**RECORDS FOR THE TASK**

....

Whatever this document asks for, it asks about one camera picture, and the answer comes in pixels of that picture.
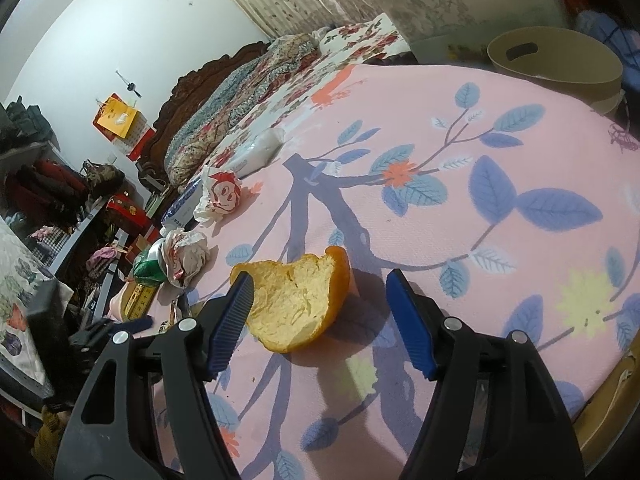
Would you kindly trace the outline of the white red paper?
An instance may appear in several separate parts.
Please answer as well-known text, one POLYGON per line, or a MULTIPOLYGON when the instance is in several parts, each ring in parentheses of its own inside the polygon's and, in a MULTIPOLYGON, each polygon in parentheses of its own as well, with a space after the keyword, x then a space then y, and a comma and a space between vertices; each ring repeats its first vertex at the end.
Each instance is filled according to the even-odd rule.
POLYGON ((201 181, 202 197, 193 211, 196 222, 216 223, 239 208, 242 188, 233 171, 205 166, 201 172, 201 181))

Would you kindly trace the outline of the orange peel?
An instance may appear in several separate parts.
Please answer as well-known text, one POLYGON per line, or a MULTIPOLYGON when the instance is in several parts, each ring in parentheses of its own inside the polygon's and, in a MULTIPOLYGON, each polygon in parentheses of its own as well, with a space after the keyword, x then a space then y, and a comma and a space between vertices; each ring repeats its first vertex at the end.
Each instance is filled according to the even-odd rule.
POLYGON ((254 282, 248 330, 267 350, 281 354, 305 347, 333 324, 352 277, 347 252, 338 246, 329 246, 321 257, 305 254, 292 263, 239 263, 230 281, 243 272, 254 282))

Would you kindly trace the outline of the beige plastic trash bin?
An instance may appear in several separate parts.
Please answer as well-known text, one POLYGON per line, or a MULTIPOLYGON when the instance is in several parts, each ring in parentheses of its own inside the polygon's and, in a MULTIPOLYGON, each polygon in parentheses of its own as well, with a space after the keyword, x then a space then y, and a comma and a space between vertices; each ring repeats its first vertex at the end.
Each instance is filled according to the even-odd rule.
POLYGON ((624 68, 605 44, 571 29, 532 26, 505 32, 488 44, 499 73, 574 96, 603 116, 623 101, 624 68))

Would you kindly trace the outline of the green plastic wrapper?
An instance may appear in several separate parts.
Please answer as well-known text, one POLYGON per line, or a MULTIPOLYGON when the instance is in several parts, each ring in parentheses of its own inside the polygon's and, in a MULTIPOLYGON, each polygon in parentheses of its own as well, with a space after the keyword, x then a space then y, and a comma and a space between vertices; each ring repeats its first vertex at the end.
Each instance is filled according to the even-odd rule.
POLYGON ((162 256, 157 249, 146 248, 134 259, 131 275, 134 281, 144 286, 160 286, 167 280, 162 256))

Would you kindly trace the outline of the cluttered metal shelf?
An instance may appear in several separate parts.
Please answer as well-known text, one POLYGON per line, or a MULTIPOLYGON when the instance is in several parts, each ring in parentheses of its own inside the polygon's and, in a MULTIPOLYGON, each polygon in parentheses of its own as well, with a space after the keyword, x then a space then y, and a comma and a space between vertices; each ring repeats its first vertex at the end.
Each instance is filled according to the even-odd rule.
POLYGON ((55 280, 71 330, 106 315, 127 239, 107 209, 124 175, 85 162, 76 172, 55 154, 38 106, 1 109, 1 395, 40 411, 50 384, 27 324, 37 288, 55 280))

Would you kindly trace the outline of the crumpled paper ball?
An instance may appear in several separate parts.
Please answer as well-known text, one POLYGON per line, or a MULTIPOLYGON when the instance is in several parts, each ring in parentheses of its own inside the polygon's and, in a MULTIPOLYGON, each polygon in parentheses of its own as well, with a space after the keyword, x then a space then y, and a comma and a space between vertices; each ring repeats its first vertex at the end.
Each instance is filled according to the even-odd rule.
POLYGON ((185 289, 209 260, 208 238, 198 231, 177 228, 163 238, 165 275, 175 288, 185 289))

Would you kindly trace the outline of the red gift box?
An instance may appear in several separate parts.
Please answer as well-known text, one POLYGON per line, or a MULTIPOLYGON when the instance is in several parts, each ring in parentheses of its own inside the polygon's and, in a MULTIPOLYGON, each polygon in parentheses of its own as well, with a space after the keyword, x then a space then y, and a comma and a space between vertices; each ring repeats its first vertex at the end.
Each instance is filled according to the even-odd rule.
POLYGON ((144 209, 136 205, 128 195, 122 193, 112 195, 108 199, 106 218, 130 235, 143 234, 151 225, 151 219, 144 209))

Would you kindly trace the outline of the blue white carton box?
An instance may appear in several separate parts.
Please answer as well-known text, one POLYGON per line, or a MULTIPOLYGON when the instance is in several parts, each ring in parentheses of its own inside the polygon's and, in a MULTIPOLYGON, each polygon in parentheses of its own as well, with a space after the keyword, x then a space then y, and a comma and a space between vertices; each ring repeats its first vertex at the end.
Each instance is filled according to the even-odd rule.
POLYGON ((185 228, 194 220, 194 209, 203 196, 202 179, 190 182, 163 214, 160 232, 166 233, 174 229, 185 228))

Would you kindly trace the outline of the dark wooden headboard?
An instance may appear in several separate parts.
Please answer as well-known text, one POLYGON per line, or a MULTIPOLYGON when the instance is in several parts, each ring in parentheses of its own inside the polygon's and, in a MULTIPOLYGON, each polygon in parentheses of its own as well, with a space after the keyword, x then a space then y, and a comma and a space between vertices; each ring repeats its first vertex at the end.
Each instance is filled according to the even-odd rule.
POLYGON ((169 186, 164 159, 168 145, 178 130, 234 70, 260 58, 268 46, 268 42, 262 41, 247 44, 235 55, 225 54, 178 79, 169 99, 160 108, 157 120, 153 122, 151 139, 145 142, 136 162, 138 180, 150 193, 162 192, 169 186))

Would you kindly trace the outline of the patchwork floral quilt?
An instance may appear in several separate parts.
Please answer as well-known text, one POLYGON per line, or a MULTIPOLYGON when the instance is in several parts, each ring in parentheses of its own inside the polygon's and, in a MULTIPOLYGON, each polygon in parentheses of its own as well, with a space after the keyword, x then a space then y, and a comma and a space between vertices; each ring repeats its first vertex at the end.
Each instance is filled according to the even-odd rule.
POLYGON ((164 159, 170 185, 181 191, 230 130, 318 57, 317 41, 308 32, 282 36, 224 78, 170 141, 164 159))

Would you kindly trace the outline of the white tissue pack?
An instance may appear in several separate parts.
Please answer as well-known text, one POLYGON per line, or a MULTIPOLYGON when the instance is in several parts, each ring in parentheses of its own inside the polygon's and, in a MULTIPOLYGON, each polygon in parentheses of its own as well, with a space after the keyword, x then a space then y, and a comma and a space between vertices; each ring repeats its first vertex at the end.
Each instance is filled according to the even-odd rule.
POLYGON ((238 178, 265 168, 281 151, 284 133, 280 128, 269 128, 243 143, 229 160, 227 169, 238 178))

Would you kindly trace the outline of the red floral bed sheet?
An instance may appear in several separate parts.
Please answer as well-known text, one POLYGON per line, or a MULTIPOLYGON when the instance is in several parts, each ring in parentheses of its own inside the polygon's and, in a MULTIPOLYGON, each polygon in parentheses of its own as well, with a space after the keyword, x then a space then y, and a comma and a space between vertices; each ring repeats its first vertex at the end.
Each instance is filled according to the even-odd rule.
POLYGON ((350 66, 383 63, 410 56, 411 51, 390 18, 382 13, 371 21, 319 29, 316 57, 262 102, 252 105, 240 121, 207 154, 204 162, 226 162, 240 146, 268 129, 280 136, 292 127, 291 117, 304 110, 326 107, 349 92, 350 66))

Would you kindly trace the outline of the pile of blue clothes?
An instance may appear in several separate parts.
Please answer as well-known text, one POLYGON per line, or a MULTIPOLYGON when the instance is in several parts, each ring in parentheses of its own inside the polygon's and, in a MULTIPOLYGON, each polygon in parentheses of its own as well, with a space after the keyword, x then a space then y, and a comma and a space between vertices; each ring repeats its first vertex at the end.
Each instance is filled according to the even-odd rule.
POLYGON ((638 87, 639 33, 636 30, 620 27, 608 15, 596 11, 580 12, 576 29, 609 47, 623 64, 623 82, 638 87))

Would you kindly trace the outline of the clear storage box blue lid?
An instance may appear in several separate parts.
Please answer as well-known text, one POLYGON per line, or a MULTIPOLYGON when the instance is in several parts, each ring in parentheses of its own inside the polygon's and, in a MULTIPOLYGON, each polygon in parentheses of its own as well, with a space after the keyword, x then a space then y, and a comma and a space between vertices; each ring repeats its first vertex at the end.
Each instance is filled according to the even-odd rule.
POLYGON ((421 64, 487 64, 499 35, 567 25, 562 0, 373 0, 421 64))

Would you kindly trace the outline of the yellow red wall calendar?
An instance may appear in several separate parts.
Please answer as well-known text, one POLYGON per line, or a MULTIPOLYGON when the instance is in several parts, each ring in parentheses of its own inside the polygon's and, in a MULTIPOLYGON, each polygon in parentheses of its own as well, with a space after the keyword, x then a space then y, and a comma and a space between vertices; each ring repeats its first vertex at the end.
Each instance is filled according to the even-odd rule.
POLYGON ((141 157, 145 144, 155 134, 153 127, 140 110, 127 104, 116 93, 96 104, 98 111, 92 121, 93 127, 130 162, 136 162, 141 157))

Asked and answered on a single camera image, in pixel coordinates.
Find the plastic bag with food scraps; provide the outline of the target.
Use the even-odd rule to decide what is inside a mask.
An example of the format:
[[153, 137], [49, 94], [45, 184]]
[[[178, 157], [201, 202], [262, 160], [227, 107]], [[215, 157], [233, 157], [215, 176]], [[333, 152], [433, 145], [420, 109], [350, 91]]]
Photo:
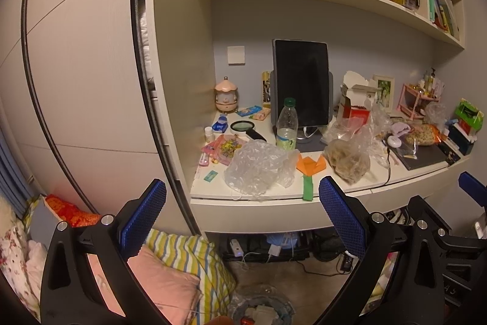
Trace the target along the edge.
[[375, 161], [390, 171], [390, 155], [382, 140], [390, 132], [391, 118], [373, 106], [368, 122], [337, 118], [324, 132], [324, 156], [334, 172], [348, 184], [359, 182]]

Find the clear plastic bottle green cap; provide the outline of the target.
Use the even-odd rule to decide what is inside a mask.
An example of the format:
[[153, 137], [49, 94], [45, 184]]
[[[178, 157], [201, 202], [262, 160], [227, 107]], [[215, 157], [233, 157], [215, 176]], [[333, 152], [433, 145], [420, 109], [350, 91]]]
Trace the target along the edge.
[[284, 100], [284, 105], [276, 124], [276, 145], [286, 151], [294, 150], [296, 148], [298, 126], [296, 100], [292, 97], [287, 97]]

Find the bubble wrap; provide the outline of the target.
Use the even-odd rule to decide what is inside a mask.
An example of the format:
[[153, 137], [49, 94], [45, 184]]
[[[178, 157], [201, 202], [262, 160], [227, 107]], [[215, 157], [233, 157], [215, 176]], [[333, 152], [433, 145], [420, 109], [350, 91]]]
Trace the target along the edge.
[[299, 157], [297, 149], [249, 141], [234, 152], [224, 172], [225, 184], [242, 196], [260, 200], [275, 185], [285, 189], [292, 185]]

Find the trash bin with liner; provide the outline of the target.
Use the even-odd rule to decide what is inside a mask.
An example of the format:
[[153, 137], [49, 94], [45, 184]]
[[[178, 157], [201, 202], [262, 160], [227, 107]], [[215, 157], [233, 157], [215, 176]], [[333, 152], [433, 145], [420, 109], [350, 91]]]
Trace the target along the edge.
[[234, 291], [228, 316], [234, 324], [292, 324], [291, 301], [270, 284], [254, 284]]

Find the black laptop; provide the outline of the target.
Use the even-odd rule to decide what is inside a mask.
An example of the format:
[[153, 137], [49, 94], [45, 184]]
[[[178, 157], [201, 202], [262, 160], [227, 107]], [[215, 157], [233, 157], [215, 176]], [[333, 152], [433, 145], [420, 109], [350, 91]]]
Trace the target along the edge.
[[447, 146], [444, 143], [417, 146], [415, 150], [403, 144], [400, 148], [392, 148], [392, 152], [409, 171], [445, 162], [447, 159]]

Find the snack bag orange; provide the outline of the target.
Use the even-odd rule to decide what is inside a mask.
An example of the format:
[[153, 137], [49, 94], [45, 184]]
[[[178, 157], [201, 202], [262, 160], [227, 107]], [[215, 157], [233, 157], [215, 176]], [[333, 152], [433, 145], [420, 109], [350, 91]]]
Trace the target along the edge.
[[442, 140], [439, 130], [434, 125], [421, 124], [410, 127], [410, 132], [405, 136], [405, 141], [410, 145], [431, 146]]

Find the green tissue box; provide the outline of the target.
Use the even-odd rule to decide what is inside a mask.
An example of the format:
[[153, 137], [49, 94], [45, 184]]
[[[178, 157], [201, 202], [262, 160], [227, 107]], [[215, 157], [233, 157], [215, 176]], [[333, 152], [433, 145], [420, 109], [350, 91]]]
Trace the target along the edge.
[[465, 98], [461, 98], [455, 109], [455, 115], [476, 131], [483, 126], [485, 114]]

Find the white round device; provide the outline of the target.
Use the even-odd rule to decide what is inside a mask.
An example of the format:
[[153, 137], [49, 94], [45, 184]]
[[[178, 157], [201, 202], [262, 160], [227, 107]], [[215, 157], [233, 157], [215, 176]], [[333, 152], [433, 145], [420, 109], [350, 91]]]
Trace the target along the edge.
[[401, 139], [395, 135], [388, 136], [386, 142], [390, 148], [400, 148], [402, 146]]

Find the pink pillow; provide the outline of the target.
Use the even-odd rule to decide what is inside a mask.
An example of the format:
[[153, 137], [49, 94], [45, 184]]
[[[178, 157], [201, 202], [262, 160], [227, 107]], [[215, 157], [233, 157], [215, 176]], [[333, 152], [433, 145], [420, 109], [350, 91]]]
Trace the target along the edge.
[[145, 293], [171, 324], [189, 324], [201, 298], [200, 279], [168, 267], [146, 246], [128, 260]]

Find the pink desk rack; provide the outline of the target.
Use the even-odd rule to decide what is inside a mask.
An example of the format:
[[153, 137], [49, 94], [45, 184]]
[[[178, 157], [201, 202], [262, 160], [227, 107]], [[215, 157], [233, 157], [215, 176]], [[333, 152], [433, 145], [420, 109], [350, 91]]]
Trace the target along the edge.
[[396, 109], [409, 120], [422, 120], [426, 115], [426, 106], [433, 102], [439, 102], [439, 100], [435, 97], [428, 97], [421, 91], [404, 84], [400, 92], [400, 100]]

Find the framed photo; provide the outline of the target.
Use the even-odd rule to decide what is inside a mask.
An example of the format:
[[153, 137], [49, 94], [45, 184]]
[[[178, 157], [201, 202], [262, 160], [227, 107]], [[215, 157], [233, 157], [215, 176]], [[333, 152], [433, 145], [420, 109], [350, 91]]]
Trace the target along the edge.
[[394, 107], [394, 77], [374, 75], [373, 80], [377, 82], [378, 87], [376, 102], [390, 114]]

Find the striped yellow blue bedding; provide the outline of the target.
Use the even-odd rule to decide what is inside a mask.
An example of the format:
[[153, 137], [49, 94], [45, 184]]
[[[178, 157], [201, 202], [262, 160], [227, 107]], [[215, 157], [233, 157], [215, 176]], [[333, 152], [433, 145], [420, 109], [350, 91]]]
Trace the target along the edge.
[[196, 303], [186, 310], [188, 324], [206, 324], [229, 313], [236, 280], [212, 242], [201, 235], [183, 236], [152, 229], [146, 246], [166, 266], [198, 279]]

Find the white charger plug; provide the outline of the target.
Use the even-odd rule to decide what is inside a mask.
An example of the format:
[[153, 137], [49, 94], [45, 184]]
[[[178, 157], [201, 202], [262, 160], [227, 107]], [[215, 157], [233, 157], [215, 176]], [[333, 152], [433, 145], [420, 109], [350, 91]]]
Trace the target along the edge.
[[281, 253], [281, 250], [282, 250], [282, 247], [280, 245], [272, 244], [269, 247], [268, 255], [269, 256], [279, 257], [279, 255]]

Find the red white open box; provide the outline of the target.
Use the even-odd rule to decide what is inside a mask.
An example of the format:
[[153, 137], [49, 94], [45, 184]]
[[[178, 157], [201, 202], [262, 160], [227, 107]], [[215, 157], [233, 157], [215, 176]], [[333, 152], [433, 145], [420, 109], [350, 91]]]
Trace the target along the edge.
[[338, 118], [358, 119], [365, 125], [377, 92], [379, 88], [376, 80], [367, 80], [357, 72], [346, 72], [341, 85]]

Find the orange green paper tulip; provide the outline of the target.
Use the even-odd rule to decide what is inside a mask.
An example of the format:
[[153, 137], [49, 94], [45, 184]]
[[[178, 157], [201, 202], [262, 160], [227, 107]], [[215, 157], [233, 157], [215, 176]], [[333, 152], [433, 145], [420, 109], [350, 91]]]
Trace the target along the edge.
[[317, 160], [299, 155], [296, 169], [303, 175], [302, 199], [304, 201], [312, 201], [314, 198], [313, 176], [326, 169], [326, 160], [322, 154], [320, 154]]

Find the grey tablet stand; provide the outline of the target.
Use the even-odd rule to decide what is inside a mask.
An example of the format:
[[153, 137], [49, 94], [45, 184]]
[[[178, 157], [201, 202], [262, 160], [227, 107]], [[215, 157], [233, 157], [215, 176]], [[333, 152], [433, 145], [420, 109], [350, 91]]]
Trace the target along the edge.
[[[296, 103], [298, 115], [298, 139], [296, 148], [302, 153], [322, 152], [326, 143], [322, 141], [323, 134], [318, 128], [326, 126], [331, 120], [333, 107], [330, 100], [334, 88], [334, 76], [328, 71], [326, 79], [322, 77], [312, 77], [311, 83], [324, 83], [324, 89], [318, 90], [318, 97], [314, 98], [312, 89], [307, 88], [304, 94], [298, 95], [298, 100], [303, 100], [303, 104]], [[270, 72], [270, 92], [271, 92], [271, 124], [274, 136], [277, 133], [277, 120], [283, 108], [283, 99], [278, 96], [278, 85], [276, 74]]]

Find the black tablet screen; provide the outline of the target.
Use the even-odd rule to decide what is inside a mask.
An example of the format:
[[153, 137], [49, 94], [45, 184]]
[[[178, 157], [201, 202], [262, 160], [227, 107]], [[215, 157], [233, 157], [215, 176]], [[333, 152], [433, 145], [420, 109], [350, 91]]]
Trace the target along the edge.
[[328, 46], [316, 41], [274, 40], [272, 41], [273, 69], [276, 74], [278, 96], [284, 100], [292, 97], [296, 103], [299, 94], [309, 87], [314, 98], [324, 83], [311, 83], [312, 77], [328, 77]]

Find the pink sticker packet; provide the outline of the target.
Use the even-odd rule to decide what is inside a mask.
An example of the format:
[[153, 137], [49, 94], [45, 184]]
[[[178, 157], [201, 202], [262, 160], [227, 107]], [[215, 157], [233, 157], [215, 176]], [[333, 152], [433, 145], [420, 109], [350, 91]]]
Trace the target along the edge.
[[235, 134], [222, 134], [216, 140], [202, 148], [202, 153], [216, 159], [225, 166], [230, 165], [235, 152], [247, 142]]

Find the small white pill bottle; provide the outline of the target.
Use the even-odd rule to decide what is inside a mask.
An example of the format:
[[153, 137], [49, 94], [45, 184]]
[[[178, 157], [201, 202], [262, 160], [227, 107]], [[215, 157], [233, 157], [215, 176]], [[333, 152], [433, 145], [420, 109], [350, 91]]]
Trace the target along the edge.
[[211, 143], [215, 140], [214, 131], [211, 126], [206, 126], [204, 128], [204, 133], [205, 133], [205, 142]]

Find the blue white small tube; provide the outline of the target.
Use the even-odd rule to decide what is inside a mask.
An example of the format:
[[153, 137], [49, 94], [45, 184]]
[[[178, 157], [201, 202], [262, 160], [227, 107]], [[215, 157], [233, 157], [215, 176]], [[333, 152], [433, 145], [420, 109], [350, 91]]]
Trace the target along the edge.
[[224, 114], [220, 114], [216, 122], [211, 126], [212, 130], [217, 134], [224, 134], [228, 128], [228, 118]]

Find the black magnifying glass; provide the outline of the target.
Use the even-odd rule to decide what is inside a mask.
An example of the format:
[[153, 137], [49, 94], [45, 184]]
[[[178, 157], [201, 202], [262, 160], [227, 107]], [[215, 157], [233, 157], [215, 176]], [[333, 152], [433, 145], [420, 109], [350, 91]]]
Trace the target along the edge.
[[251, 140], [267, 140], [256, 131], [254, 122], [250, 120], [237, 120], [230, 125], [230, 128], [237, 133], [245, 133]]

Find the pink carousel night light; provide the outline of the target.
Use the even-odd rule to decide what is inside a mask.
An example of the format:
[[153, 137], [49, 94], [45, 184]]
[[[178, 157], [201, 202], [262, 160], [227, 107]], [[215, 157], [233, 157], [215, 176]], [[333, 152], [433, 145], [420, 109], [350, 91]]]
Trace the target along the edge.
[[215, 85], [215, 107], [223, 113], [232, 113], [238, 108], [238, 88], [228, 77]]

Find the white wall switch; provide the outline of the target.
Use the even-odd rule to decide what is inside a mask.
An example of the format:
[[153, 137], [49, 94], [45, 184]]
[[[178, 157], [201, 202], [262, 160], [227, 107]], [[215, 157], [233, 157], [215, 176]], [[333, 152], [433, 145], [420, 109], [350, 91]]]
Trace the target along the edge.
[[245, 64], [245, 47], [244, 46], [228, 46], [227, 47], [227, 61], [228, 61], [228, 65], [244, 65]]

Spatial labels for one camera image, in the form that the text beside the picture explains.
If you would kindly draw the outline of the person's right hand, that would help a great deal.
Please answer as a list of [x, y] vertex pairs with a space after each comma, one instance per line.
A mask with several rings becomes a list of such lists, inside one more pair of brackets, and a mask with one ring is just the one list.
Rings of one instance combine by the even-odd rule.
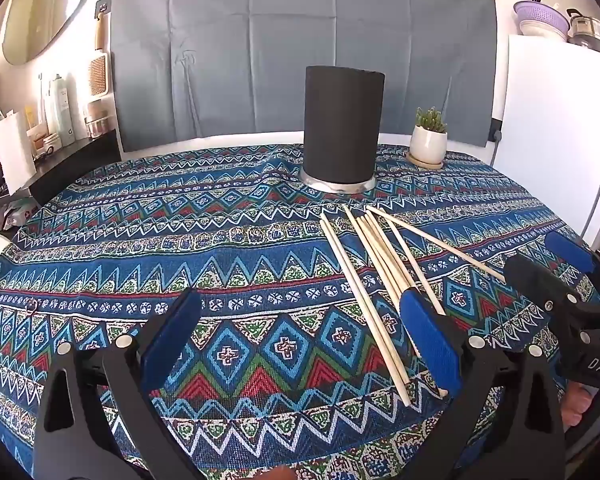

....

**YOUR OBJECTIVE**
Within the listing above, find every line containing the string "that" and return it.

**EXERCISE OUTPUT**
Whatever this document asks for, it asks about one camera picture, and the answer comes in pixels of that picture.
Spatial labels for one camera image, in the form that the text beside the picture explains.
If you would kindly draw the outline of the person's right hand, that would help a great deal.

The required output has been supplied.